* **WORK TO COMPLETE**
Among the lines below, take the one holding "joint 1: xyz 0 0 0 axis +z", the one holding "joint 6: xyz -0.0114", and all lines between them. Set them down exactly.
# # # #
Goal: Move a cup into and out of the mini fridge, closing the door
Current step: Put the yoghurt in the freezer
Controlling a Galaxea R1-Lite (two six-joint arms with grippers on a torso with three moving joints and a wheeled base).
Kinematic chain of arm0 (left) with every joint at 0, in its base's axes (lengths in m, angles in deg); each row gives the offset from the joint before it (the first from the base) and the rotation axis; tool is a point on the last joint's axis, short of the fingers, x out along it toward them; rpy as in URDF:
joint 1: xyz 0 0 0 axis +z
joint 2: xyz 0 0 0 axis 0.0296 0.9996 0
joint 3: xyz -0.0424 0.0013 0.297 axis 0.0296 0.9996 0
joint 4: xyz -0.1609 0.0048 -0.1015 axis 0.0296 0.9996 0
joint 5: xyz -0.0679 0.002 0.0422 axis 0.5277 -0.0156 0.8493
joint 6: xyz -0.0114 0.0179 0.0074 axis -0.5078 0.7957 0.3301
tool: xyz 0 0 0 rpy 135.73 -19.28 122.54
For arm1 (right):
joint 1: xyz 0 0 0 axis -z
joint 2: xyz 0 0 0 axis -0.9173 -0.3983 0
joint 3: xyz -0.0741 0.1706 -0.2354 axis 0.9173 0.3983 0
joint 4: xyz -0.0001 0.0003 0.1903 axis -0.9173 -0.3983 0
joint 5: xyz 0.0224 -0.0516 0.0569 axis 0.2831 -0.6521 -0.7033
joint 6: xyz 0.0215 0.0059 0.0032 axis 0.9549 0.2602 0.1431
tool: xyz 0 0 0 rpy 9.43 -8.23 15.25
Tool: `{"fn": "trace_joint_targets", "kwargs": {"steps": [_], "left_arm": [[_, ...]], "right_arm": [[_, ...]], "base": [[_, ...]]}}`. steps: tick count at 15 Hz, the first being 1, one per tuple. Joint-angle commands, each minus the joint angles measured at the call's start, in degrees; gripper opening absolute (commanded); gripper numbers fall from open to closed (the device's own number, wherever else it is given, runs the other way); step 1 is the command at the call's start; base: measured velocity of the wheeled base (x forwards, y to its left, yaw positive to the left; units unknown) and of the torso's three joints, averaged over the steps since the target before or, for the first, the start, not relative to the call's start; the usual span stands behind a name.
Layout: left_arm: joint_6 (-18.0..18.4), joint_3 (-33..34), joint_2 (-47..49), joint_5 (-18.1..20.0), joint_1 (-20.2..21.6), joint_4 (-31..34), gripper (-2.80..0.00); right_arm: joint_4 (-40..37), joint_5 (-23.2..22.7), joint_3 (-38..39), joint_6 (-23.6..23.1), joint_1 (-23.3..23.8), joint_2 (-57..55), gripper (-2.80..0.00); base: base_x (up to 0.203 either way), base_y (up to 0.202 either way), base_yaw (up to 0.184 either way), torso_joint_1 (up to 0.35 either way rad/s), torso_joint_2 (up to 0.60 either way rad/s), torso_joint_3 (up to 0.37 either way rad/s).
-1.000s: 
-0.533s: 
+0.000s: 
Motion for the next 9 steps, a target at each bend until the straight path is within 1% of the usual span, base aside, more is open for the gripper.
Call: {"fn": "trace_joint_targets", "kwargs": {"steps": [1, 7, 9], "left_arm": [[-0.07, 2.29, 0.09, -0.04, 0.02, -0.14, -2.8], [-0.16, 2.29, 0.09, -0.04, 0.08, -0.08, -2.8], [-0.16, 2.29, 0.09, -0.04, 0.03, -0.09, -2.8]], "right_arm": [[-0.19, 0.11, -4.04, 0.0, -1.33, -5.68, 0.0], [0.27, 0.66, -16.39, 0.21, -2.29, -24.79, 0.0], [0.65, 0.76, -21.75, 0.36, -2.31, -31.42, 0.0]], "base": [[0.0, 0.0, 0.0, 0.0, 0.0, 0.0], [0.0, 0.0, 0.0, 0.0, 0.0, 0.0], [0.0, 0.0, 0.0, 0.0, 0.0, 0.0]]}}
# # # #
* **SOLVED EXERCISE**
joint 1: xyz 0 0 0 axis +z
joint 2: xyz 0 0 0 axis 0.0296 0.9996 0
joint 3: xyz -0.0424 0.0013 0.297 axis 0.0296 0.9996 0
joint 4: xyz -0.1609 0.0048 -0.1015 axis 0.0296 0.9996 0
joint 5: xyz -0.0679 0.002 0.0422 axis 0.5277 -0.0156 0.8493
joint 6: xyz -0.0114 0.0179 0.0074 axis -0.5078 0.7957 0.3301

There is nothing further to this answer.